Question 1. Use read_csv to read the data sets county.csv and votes.csv into R. Both data sets can be downloaded from the Exams folder in Blackboard.
The county data contains demographic information on each US county. Variable descriptions:
- fips: unique identifier for counties
- county: name of county
- state: state abbreviation
- pop2014: population estimate, 2014
- pct_bachelors: Bachelor's degree or higher, percent of persons age 25+
The votes data contains information on voting outcomes for the 2016 presidential election. Variable descriptions:
- fips: unique identifier for counties
- votes_clinton: number of votes for Hillary Clinton
- votes_trump: number of votes for Donald Trump
- total_votes: total number of votes
(a) Use inner_join() to combine the county and votes data frames, using fips as the key. Call the resulting combined data frame county_votes.
(b) Use mutate() to add a new column to the county_votes data frame called pct_clinton, which is defined as the number of votes for Hillary Clinton divided by the total number of votes, and then multiplied by 100. That is, pct_clinton = 100 * votes_clinton / total_votes.
(c) Which counties had the highest percentage of votes for Clinton? Which counties had the lowest percentage of votes for Clinton? [Hint: use arrange()]

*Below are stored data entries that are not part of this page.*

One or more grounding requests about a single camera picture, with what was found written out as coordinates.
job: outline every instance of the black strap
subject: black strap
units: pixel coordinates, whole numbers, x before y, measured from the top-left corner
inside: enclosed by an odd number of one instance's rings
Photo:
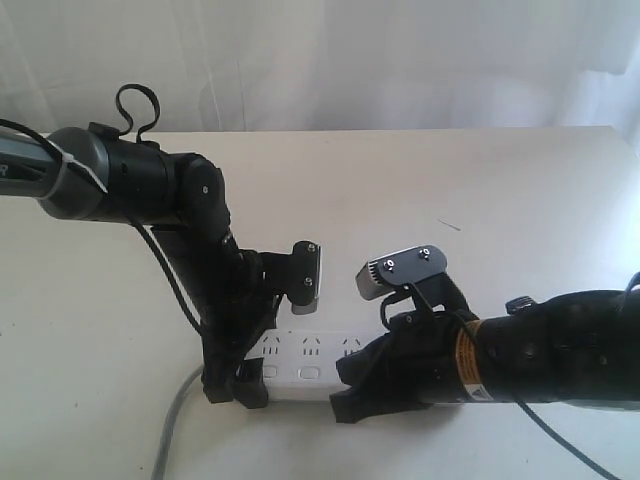
[[[122,130],[120,132],[120,136],[126,135],[127,133],[131,132],[131,130],[133,130],[133,117],[131,117],[129,112],[124,109],[124,107],[122,106],[122,102],[120,101],[120,95],[122,95],[122,92],[125,92],[127,90],[136,90],[147,97],[147,99],[151,103],[151,106],[153,107],[153,112],[155,114],[155,118],[153,119],[153,121],[147,123],[146,125],[143,125],[138,129],[138,133],[136,135],[136,143],[142,143],[142,134],[155,127],[158,123],[158,120],[160,119],[160,102],[158,101],[158,97],[156,96],[154,91],[145,85],[140,85],[139,83],[127,83],[126,85],[120,87],[118,93],[116,93],[116,108],[118,109],[118,112],[120,112],[120,115],[122,115],[122,118],[127,121],[127,129]]]

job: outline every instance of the table surface
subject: table surface
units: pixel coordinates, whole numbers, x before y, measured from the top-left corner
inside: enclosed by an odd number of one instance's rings
[[[378,328],[354,275],[422,243],[446,253],[481,316],[518,295],[619,289],[640,269],[640,164],[609,128],[149,137],[222,167],[241,246],[322,244],[320,309],[283,309],[285,327]],[[0,199],[0,221],[0,478],[147,478],[166,409],[201,362],[160,268],[127,226],[57,221],[13,198]],[[536,410],[617,475],[637,476],[637,413]],[[167,478],[250,477],[599,478],[511,405],[348,426],[326,403],[247,411],[195,389]]]

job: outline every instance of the gray cable
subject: gray cable
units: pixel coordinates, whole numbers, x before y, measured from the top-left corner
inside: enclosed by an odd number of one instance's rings
[[[163,480],[164,472],[167,468],[167,459],[169,458],[169,448],[171,448],[171,438],[173,437],[173,430],[176,426],[176,420],[180,409],[184,404],[189,393],[189,387],[193,381],[202,374],[204,365],[200,365],[196,368],[180,386],[178,393],[173,398],[171,406],[167,411],[167,416],[164,419],[164,425],[162,426],[162,435],[160,436],[160,445],[158,446],[158,453],[156,454],[156,461],[153,464],[153,472],[151,473],[151,480]]]

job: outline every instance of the power strip
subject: power strip
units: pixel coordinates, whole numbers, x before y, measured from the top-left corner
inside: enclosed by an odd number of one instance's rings
[[[328,401],[347,388],[336,361],[356,352],[381,332],[267,330],[246,358],[264,358],[263,377],[270,400]]]

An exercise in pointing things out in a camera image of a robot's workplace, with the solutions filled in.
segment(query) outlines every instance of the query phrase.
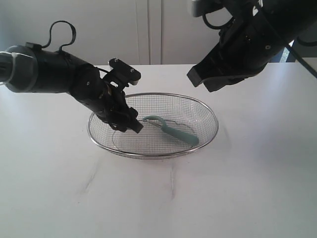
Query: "oval basket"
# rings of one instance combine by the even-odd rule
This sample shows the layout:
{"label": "oval basket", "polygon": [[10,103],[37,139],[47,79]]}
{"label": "oval basket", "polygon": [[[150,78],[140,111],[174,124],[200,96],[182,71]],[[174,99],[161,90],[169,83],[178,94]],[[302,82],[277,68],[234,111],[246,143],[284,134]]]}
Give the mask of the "oval basket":
{"label": "oval basket", "polygon": [[[218,132],[218,120],[206,104],[187,96],[168,93],[140,93],[126,96],[126,102],[139,113],[144,128],[139,134],[132,130],[114,131],[94,113],[88,121],[88,134],[98,146],[114,154],[134,159],[167,159],[194,152],[209,144]],[[177,130],[195,135],[196,146],[164,133],[146,116],[159,116]]]}

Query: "scratch mark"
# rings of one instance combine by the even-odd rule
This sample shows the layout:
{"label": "scratch mark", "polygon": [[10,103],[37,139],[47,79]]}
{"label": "scratch mark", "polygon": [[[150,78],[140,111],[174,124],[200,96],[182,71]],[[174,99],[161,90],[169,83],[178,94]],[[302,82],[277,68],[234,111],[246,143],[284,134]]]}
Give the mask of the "scratch mark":
{"label": "scratch mark", "polygon": [[174,163],[172,162],[171,170],[170,170],[170,193],[171,193],[171,200],[175,198],[175,172],[174,172]]}
{"label": "scratch mark", "polygon": [[84,186],[84,189],[83,189],[82,193],[88,193],[89,192],[89,188],[90,188],[91,184],[93,183],[93,181],[94,181],[94,179],[96,177],[96,174],[99,171],[99,168],[100,168],[100,165],[101,165],[102,161],[103,160],[101,158],[99,158],[95,162],[94,167],[92,168],[90,177],[89,177],[88,181],[85,183],[85,186]]}

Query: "black cable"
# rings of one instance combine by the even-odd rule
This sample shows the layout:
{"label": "black cable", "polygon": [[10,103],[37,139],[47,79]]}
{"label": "black cable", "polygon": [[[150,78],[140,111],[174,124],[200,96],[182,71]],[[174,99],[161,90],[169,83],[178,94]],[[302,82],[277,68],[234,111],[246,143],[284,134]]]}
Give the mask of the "black cable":
{"label": "black cable", "polygon": [[77,36],[76,28],[75,28],[72,24],[70,24],[68,21],[56,21],[56,22],[54,22],[54,23],[51,25],[51,27],[50,27],[50,38],[49,38],[49,42],[48,42],[46,45],[42,46],[42,49],[47,48],[47,47],[51,44],[51,42],[52,42],[52,29],[53,29],[53,26],[54,26],[56,23],[59,23],[59,22],[66,23],[66,24],[68,24],[68,25],[70,26],[71,31],[72,31],[72,39],[71,39],[71,42],[70,42],[70,43],[61,45],[61,46],[59,47],[59,50],[58,50],[58,51],[61,52],[61,51],[62,51],[62,48],[63,48],[64,46],[70,46],[70,45],[74,44],[74,42],[75,42],[75,40],[76,40],[76,36]]}
{"label": "black cable", "polygon": [[208,22],[206,14],[203,14],[204,23],[206,24],[206,26],[208,26],[210,29],[213,29],[213,30],[221,30],[222,28],[230,25],[233,22],[233,20],[234,20],[234,17],[232,17],[227,23],[223,24],[222,26],[214,26]]}
{"label": "black cable", "polygon": [[96,67],[96,68],[99,69],[99,70],[102,71],[102,72],[109,73],[109,71],[107,71],[107,70],[105,70],[105,69],[98,68],[98,67]]}
{"label": "black cable", "polygon": [[317,46],[317,41],[313,41],[313,42],[306,42],[303,41],[300,37],[297,37],[297,42],[298,44],[305,46],[305,47],[314,47]]}
{"label": "black cable", "polygon": [[283,42],[284,46],[288,51],[295,57],[295,59],[298,60],[298,62],[305,67],[311,73],[315,78],[317,78],[317,72],[314,70],[303,58],[288,44],[288,42],[275,30],[275,28],[271,25],[269,20],[266,18],[264,11],[262,10],[262,7],[258,3],[257,0],[253,0],[254,6],[257,8],[257,10],[263,15],[264,20],[268,24],[268,26],[271,28],[272,32]]}

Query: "wire mesh basket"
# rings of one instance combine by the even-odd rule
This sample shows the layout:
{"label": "wire mesh basket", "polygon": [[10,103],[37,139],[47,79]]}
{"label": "wire mesh basket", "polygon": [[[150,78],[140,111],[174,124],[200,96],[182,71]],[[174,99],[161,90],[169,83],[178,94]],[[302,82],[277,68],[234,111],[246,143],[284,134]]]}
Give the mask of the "wire mesh basket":
{"label": "wire mesh basket", "polygon": [[[209,144],[217,134],[218,120],[204,103],[190,97],[167,93],[141,93],[126,96],[126,102],[139,113],[143,124],[139,134],[132,130],[114,131],[94,113],[88,121],[88,134],[100,147],[120,156],[135,159],[167,159],[185,155]],[[156,116],[172,130],[197,137],[197,143],[162,131],[160,121],[143,121]]]}

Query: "peeler handle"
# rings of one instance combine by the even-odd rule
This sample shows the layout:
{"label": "peeler handle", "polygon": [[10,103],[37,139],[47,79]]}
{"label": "peeler handle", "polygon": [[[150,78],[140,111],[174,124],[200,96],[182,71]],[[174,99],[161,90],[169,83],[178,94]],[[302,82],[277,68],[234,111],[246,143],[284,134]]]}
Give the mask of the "peeler handle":
{"label": "peeler handle", "polygon": [[198,145],[198,143],[199,143],[198,137],[191,135],[191,134],[188,134],[186,132],[174,129],[174,128],[169,127],[167,125],[163,125],[161,130],[163,132],[165,132],[166,134],[169,134],[177,139],[180,139],[180,140],[182,140],[182,141],[184,141],[192,146]]}

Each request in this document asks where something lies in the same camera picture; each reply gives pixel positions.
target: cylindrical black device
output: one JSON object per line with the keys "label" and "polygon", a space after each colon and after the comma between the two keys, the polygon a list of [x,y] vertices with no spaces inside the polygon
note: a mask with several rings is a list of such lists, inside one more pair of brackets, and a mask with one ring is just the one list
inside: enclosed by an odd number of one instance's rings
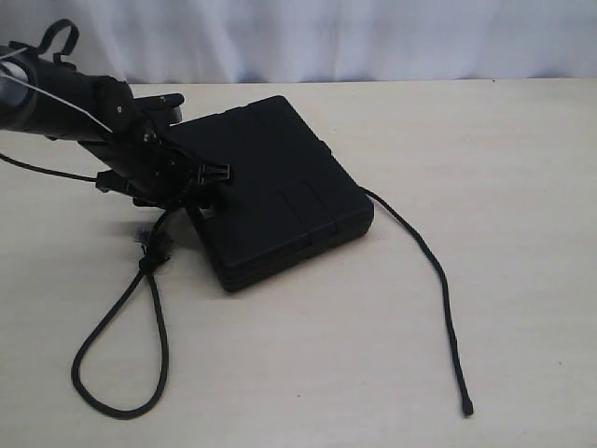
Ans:
{"label": "cylindrical black device", "polygon": [[[13,51],[0,47],[0,57]],[[97,117],[95,86],[98,77],[83,75],[68,64],[45,61],[28,51],[1,60],[0,72],[50,92]],[[0,130],[89,142],[102,141],[107,133],[73,107],[1,76]]]}

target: white backdrop
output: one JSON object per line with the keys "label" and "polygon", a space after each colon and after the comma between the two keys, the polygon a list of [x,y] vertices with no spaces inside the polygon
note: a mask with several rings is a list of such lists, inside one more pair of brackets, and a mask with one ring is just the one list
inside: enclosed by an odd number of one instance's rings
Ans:
{"label": "white backdrop", "polygon": [[597,77],[597,0],[0,0],[0,42],[64,17],[130,82]]}

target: cord end
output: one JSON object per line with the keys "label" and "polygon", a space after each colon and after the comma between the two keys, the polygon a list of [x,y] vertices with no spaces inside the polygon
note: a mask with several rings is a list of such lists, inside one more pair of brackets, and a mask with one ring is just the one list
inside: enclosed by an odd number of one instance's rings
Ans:
{"label": "cord end", "polygon": [[473,413],[475,413],[473,410],[473,402],[470,399],[463,400],[463,415],[465,418],[470,417]]}

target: black plastic case
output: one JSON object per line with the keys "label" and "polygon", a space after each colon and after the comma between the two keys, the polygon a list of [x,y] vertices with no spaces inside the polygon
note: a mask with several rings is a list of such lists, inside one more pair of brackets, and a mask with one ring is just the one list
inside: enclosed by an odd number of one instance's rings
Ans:
{"label": "black plastic case", "polygon": [[364,235],[373,205],[282,96],[174,126],[173,136],[229,163],[218,209],[189,207],[222,287],[234,292]]}

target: wooden table surface
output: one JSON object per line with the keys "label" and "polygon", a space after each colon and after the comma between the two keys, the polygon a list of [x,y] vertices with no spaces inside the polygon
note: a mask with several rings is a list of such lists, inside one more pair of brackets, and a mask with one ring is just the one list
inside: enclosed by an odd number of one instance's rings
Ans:
{"label": "wooden table surface", "polygon": [[[597,80],[137,86],[186,119],[285,95],[449,276],[476,414],[463,419],[437,278],[381,209],[365,238],[227,297],[188,223],[158,276],[161,403],[87,406],[76,350],[122,293],[153,210],[0,165],[0,445],[597,446]],[[94,175],[73,143],[1,132],[23,161]],[[133,407],[160,353],[146,288],[91,349],[90,390]]]}

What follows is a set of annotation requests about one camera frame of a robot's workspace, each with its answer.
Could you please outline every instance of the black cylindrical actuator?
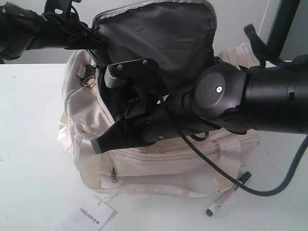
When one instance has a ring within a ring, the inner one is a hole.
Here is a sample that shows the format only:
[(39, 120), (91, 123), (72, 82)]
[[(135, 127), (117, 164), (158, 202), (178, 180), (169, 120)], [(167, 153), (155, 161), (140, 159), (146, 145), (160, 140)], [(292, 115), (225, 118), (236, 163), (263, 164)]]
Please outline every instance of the black cylindrical actuator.
[(307, 68), (259, 68), (248, 78), (244, 102), (255, 129), (308, 133)]

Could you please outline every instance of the paper tag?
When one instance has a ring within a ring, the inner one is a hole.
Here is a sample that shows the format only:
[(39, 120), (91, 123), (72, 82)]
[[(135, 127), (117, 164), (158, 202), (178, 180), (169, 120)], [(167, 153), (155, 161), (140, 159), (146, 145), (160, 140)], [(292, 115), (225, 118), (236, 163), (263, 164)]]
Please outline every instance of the paper tag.
[(77, 207), (57, 231), (100, 231), (114, 210), (96, 197), (90, 197)]

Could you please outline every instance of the metal bracket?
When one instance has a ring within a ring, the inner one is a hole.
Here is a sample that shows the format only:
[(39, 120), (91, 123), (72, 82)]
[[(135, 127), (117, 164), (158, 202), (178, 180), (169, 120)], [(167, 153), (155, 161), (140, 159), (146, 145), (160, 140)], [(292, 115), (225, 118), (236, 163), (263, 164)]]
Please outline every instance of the metal bracket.
[(55, 13), (56, 10), (62, 11), (64, 18), (68, 18), (71, 13), (72, 2), (80, 3), (81, 0), (47, 0), (45, 4), (45, 13)]

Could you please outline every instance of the dark bag lining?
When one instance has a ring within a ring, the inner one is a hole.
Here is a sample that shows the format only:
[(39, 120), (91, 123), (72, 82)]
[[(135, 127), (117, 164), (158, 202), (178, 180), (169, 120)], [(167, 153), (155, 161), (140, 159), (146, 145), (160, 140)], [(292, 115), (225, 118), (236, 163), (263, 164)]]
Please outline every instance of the dark bag lining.
[[(137, 3), (98, 15), (93, 28), (108, 41), (107, 64), (140, 58), (156, 60), (167, 87), (164, 93), (191, 85), (215, 64), (216, 15), (207, 1)], [(101, 95), (104, 101), (109, 100), (103, 91)]]

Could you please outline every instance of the bag strap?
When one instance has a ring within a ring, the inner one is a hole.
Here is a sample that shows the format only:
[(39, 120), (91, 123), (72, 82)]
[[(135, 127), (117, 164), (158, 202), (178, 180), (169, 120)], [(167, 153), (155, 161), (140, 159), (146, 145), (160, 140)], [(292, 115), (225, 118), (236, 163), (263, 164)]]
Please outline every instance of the bag strap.
[[(101, 157), (94, 153), (91, 140), (95, 137), (85, 135), (79, 150), (79, 172), (86, 187), (98, 193), (145, 193), (145, 194), (172, 194), (187, 197), (206, 197), (208, 194), (198, 193), (183, 187), (161, 184), (127, 184), (116, 188), (102, 188)], [(232, 134), (215, 140), (220, 146), (220, 161), (218, 166), (231, 176), (237, 177), (241, 166), (241, 144), (236, 135)], [(219, 191), (228, 190), (232, 184), (216, 173), (216, 182)]]

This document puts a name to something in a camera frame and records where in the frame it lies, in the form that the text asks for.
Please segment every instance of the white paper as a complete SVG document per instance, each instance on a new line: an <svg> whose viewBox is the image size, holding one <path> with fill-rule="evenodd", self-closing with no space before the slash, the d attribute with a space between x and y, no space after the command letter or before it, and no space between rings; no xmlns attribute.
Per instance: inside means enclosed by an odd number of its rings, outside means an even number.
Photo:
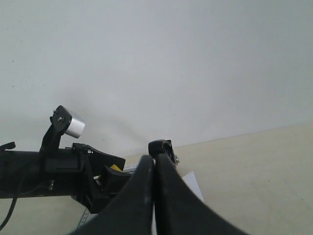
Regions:
<svg viewBox="0 0 313 235"><path fill-rule="evenodd" d="M188 185L191 191L201 200L204 202L204 198L202 196L201 190L199 188L196 176L193 171L185 175L183 178L184 182Z"/></svg>

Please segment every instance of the black handlebar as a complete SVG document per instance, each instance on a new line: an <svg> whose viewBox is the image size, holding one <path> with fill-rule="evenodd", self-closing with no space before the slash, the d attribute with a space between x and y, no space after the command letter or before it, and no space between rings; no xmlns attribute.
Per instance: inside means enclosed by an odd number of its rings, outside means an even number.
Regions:
<svg viewBox="0 0 313 235"><path fill-rule="evenodd" d="M77 166L77 156L72 149L59 149L56 161L66 167ZM71 172L48 173L44 171L45 158L40 152L0 152L0 198L12 198L21 173L31 163L19 197L77 195L83 169Z"/></svg>

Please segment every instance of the black cable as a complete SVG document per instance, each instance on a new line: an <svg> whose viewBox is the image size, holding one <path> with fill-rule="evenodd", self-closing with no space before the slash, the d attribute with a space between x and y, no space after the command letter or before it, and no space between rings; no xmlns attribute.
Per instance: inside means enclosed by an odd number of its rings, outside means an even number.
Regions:
<svg viewBox="0 0 313 235"><path fill-rule="evenodd" d="M26 175L28 173L28 170L29 168L31 167L31 165L33 164L34 162L31 161L28 163L28 165L25 167L25 170L23 172L23 175L19 181L19 184L18 184L18 187L17 187L17 190L14 194L14 197L12 199L12 203L11 203L11 206L10 206L10 209L8 211L8 214L6 215L6 218L4 219L4 221L2 222L2 224L0 225L0 231L6 226L6 224L9 222L9 219L11 218L12 216L12 213L13 213L13 210L14 210L14 207L15 207L15 204L18 200L18 197L19 197L19 194L20 194L20 191L21 191L21 188L22 188L22 185L23 185L23 182L26 178Z"/></svg>

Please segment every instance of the black clamp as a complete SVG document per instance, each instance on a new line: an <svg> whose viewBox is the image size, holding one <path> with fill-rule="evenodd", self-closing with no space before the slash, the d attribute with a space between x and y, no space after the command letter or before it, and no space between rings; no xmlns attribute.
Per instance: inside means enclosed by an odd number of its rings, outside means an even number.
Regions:
<svg viewBox="0 0 313 235"><path fill-rule="evenodd" d="M149 155L154 159L159 154L167 154L175 166L180 163L179 157L174 154L171 140L157 140L152 141L148 145Z"/></svg>

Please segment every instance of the yellow part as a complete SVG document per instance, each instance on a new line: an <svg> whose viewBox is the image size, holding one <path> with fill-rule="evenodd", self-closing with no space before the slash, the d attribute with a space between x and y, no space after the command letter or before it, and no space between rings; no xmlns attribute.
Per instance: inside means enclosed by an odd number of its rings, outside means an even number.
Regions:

(d) Use ggplot() to make a scatter plot with pct_bachelors on the x-axis and pct_clinton on the y-axis. Use geom_smooth() to add a smooth trend line to the scatter plot. Describe the association between the variables in the scatter plot.
(e) Use filter() to subset the rows of county_votes corresponding to counties that are in California. Call the subsetted data frame county_votes_ca.
(f) Use ggplot() to make a scatter plot with pct_bachelors on the x-axis and pct_clinton on the y-axis, but only for the subset of counties that are in California. Use geom_smooth() to add a smooth trend line to the scatter plot. Describe the association between the variables in the scatter plot.